Problem details: Please return all lines from the records below that include the string "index".

● ● ●

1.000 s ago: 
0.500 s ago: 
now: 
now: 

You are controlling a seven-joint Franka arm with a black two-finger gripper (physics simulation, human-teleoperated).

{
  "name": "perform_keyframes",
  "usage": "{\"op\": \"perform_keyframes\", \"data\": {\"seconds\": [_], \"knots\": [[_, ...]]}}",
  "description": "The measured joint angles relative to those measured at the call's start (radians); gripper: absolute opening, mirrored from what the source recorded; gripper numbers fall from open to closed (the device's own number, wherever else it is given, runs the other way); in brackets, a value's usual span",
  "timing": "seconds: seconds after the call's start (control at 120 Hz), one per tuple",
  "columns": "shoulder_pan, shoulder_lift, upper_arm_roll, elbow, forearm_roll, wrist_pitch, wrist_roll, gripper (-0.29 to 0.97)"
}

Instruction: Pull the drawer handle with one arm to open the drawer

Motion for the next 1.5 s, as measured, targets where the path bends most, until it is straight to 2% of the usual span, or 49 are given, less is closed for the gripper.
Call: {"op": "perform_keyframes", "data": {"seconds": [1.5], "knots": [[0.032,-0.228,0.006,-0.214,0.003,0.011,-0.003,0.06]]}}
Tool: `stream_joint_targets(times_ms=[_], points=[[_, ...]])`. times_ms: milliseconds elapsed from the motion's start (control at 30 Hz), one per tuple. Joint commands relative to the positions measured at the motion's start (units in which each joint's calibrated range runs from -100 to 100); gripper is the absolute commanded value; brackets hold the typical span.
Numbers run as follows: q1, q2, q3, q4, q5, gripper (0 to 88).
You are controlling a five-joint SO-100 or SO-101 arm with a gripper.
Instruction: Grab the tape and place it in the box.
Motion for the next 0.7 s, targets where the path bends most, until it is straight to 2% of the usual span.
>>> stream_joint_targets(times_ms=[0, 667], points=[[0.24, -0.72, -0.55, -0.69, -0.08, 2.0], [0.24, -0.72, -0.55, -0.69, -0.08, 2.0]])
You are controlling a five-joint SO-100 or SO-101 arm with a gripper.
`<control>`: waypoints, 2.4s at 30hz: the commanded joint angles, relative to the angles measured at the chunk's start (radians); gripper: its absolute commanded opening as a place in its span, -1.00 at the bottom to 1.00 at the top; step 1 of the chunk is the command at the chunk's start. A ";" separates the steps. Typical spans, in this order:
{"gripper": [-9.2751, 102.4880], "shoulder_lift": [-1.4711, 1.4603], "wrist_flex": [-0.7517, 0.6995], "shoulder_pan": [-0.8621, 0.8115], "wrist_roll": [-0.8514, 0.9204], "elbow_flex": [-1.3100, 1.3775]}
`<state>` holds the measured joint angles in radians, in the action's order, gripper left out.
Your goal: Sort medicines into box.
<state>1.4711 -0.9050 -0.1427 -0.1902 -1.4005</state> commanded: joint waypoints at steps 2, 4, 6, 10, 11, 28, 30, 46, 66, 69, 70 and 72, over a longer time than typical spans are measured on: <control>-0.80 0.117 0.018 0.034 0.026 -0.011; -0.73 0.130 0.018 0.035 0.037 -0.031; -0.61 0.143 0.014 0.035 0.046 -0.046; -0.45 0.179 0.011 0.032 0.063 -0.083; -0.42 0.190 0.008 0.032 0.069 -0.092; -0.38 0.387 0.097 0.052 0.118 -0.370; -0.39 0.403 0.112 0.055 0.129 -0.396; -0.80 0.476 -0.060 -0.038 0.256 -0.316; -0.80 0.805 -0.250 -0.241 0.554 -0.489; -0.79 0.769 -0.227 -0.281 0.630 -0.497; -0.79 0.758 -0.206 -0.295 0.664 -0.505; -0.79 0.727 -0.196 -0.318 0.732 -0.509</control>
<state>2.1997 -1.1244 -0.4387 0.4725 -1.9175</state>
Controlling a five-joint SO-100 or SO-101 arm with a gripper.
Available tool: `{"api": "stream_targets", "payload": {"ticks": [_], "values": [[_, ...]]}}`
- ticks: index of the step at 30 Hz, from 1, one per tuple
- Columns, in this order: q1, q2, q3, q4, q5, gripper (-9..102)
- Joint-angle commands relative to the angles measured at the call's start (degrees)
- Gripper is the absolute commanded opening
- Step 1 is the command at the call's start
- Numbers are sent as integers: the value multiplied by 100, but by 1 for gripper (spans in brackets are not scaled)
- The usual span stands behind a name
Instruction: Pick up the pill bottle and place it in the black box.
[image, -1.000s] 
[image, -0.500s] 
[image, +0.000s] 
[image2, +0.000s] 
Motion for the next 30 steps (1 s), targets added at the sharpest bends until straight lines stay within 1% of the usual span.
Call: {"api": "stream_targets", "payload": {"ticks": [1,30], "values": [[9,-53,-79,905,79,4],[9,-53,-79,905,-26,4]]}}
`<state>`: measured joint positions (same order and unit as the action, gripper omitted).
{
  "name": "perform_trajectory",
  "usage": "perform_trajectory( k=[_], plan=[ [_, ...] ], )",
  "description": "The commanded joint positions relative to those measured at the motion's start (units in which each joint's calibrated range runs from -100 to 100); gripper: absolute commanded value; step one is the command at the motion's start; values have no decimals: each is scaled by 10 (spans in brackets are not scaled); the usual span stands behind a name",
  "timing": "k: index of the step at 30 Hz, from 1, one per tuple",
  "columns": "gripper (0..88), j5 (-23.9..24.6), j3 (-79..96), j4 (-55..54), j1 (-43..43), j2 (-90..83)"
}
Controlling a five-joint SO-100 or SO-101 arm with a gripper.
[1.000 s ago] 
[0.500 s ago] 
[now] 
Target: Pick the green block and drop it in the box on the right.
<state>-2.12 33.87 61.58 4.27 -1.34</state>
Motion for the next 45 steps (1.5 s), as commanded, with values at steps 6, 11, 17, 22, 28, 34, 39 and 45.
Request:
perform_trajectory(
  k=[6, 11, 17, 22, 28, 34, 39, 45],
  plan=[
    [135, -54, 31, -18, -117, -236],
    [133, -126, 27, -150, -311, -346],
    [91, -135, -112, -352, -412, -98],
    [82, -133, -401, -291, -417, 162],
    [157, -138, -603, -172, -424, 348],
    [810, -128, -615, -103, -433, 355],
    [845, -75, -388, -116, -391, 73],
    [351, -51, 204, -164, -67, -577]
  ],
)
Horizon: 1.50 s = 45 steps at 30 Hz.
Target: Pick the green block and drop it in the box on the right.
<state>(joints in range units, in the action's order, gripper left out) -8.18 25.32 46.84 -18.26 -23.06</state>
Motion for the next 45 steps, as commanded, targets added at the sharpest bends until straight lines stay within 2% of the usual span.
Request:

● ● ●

Task solution:
- ticks: index of the step at 30 Hz, from 1, one per tuple
  "timing": "k: index of the step at 30 Hz, from 1, one per tuple",

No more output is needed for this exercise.